Restauration de Merlusse : rencontre avec Nicolas Pagnol
Depuis 2007, il se bat pour redonner vie au catalogue de son grand-père : Nicolas Pagnol a coordonné entre 16 et 18 restaurations de ses films, dont celle de Merlusse (1935), présenté à Cannes Classics, 70 ans après la présidence de Marcel Pagnol à la tête du Jury des Longs Métrages. Entretien.
Quelle place avait Merlusse dans la filmographie de Marcel Pagnol ?
Tourné en 1935, Merlusse est le premier scénario original écrit par Marcel Pagnol pour le cinéma. Ce film est sa quatrième réalisation et marque sa deuxième collaboration avec Henri Poupon, qui incarne le personnage de Merlusse. Je pense qu’il tenait beaucoup à ce film, car ce n’est pas anodin qu’il ait choisi le lycée Thiers à Marseille comme décor. Il y avait étudié, notamment aux côtés de son copain d’enfance Albert Cohen, et le lycée est véritablement un personnage à part entière du film.
Qui était Henri Poupon, qui joue Merlusse ?
Henri Poupon était, d’après ce que m’en a dit ma grand-mère Jacqueline, un homme formidable. Il venait du cabaret, était chansonnier, très fin, très drôle. Il commence sa carrière cinématographique avec mon grand-père dans Jofroi, en 1933. Par la suite, il tourne dans pratiquement tous ses films. Je trouve que c’est un acteur formidable — revoyez-le dans Naïs (1945) ! D’ailleurs, Raimu a toujours refusé de tourner avec lui ; je pense qu’il se méfiait un peu de son talent. À savoir que Marcel disait de lui qu’il aurait pu avoir une carrière extraordinaire s’il avait été moins fainéant. Marcel racontait lui avoir proposé un premier rôle en or en Amérique, et Poupon lui aurait répondu que l’été approchait, que les filles étaient en jupe, et qu’il se devait donc de décliner la proposition.

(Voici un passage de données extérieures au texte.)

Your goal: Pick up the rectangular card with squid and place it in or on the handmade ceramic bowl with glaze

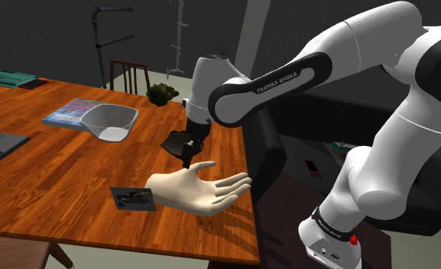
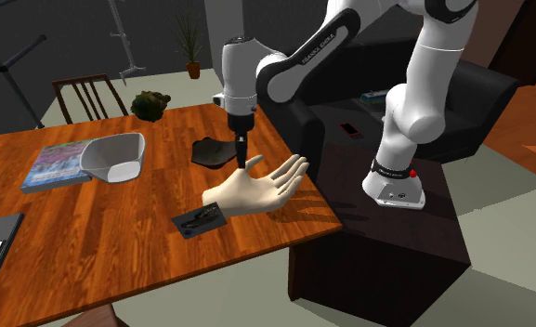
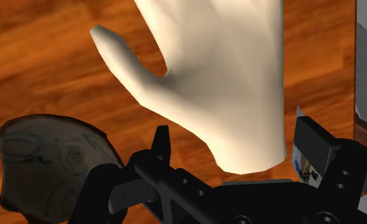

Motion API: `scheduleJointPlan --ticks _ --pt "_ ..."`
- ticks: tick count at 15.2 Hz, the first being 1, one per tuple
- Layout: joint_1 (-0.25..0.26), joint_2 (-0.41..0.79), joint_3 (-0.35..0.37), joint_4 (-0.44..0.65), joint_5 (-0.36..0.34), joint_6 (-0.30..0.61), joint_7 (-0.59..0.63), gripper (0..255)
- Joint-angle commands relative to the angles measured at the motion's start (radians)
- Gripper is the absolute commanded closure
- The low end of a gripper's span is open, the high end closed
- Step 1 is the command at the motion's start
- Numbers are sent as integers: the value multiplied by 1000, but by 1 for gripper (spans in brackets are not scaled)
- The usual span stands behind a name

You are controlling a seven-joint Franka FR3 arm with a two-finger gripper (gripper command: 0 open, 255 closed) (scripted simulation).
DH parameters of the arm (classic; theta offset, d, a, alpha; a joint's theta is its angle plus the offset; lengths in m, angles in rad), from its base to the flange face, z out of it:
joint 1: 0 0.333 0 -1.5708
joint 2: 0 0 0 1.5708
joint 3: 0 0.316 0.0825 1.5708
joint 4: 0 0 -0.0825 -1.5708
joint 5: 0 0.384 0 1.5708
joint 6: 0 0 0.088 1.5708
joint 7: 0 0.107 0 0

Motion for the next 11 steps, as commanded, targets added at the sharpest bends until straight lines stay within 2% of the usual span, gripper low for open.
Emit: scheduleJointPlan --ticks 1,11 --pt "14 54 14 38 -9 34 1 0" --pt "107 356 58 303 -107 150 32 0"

Avez-vous eu des échos du tournage ?
Oui, le tournage s’est bien passé. En revanche, Marcel avait fait développer par Philips un système d’enregistrement sonore pour le Studio Pagnol, parce qu’il en avait assez de travailler avec Western Electric. Cela avait coûté une fortune. Donc il tourne Merlusse et Cigalon (1935) mais, comme au développement ce n’était pas convaincant, il a dû retourner les deux films et modifier son système d’enregistrement, qui a fini par fonctionner.
Pouvez-vous nous parler de la restauration du film ?

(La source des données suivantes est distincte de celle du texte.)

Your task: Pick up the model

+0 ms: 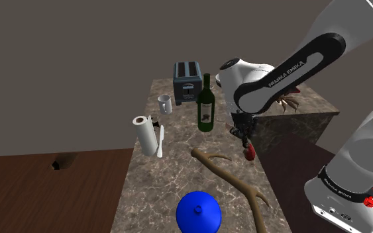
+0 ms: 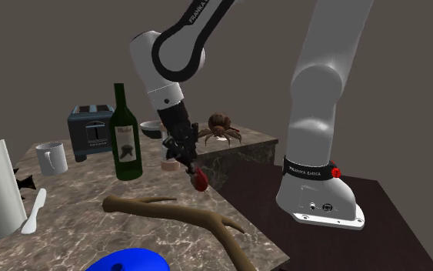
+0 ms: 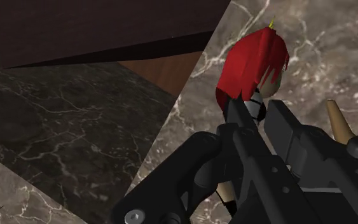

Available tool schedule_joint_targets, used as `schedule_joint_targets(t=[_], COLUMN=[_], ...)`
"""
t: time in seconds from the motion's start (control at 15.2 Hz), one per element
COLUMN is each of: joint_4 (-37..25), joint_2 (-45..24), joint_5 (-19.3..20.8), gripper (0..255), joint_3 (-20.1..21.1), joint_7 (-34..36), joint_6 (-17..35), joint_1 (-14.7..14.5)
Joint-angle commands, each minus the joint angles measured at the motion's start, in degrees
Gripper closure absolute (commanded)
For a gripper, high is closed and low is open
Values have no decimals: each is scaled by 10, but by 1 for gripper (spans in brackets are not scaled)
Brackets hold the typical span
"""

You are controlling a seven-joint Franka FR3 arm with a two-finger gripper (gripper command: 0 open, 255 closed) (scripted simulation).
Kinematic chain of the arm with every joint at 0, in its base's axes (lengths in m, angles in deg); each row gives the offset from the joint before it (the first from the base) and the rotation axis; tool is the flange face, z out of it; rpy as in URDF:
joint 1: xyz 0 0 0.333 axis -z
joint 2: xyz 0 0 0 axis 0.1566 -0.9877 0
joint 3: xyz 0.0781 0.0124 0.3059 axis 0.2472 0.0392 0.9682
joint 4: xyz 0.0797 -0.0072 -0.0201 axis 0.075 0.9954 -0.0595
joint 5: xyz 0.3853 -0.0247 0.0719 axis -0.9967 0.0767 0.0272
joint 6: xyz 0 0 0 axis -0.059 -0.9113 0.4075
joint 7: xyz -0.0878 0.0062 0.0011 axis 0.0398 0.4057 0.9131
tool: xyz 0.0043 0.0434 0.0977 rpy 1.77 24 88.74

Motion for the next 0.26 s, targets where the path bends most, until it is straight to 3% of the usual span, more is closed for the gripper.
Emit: schedule_joint_targets(t=[0.0, 0.2], joint_4=[-6, -9], joint_2=[13, 22], joint_5=[-5, -8], gripper=[255, 255], joint_3=[-2, -3], joint_7=[-6, -9], joint_6=[-19, -30], joint_1=[-1, -2])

On est partis du négatif original, sur une bobine où le négatif était complètement décomposé. Mais grâce au talent de Guillaume Schiffman, qui s’occupait de l’étalonnage, ça ne se voit pratiquement pas. Et l’équipe de TransPerfect Media a fait un très beau travail : elle a réglé une à une les problématiques liées à ces films, à savoir des champignons, des manques de gélatine, des colures éclatées. Et Dieu sait que le négatif était abîmé ! Le son aussi est toujours un grand défi dans le cinéma de mon grand-père. On a eu beaucoup d’échos, parce qu’on se retrouve dans ce grand lycée vide, et donc ça résonne beaucoup. Il a fallu contenir un peu tout ça.